Question

Graph the equation: \(y=x^{2}+4\)

Short answer

The vertex is at (0, 4), and the parabola opens upwards.

Step-by-step solution

- Identify the given equation

The given equation is in the form of a quadratic function: y = x^{2} + 4

- Determine the shape and orientation of the parabola

Since the coefficient of the term with x² is positive, the parabola opens upwards. The general shape of the graph will resemble a U.

- Find the vertex of the parabola

For the equation y = x² + 4, the vertex can be found by identifying the constants in the standard form y = a(x-h)² + k. Here, h = 0 and k = 4, so the vertex is at (0, 4).

- Plot the vertex on the graph

Plot the vertex point (0,4) on the coordinate grid.

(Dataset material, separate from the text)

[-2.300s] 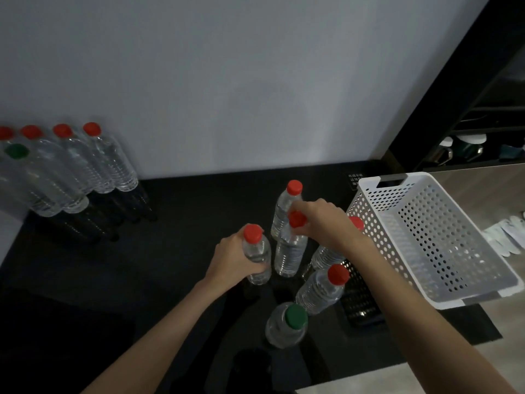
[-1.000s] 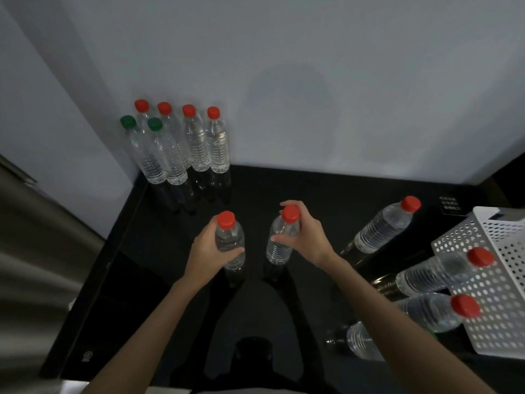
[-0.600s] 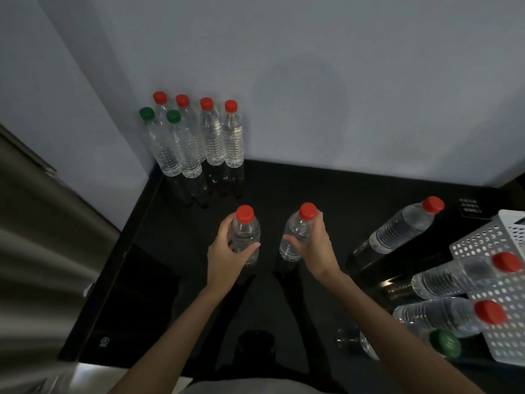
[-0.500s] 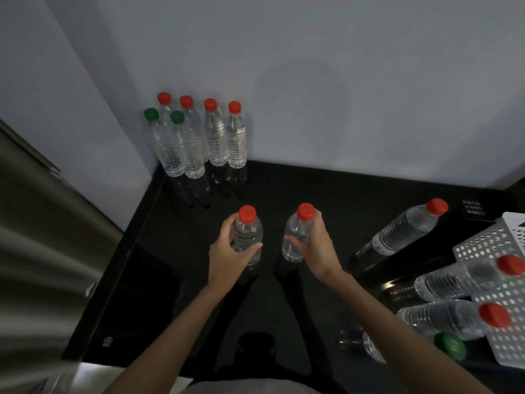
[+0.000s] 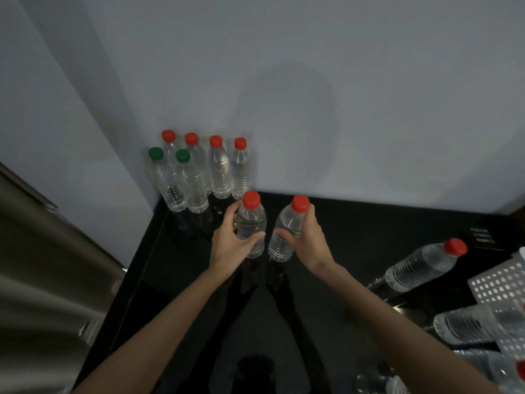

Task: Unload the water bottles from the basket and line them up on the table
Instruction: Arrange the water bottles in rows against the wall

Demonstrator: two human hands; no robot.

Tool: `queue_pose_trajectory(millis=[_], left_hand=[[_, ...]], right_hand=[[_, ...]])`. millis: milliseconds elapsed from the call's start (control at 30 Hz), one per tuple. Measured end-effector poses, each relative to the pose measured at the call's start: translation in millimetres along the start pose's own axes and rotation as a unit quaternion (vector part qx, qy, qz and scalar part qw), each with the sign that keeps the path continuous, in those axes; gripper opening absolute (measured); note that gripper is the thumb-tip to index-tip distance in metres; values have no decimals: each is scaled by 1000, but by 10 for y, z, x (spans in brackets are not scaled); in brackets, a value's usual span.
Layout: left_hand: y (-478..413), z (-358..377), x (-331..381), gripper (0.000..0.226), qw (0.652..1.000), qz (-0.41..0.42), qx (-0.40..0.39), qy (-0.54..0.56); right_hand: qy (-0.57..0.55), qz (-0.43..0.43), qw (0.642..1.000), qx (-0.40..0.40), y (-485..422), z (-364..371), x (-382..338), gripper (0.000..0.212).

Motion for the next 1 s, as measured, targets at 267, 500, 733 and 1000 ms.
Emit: queue_pose_trajectory(millis=[267, 500, 733, 1000], left_hand=[[-843, -90, 127, 78, 999, 29, -33, -16], [-1416, -76, -55, 77, 1000, 13, -23, -13], [-1687, -36, -237, 72, 998, 56, -16, -26], [-1810, 93, -379, 82, 995, 55, -78, -18]], right_hand=[[-20, 9, 1000, 17, -735, -229, 33, 57], [-17, 3, 1000, 10, -1298, -305, 220, 54], [-4, -25, 1000, -9, -1692, -263, 347, 55], [-58, -35, 998, 1, -1833, -287, 470, 59]])
Point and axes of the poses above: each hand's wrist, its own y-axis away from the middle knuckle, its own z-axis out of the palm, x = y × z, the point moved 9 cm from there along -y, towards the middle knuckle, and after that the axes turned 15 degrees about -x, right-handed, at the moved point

- Calculate and plot additional points

Choose a few x-values to calculate corresponding y-values with the given equation. For example, for x=-2, x=-1, x=1, and x=2: y=(-2)²+4 = 4+4 = 8 y=(-1)²+4 = 1+4 = 5 y=(1)²+4 = 1+4 = 5 y=(2)²+4 = 4+4 = 8 Plot these points: (-2,8), (-1,5), (1,5), and (2,8).

- Draw the parabola

Connect the points with a smooth, curved line to form the parabola. Make sure the curve goes through all the points and is symmetric around the y-axis.

Key concepts

Quadratic Function

A quadratic function is a type of polynomial function that is characterized by the term with a degree of two, usually written as \( y = ax^2 + bx + c \). In this standard form, \(a, b, \text{and} c\) are constants with \(a ≠ 0\). The graph of a quadratic function is a curved line called a parabola. Depending on the value of the coefficient \(a\), the parabola opens upwards or downwards:

• If \(a > 0\), the parabola opens upwards like a

Vertex

The vertex of a parabola is the highest or lowest point on its graph, depending on whether it opens downwards or upwards. For a quadratic function in the form \(y = a(x - h)^2 + k\), the vertex of the parabola is given by the point \((h, k)\). This form of the equation is called the vertex form.
The vertex can be particularly useful because it tells us a lot about the function:

• The vertex represents the maximum (if the parabola opens downwards) or minimum (if it opens upwards) value of the function.
• The x-coordinate \(h\) of the vertex also represents the axis of symmetry for the parabola.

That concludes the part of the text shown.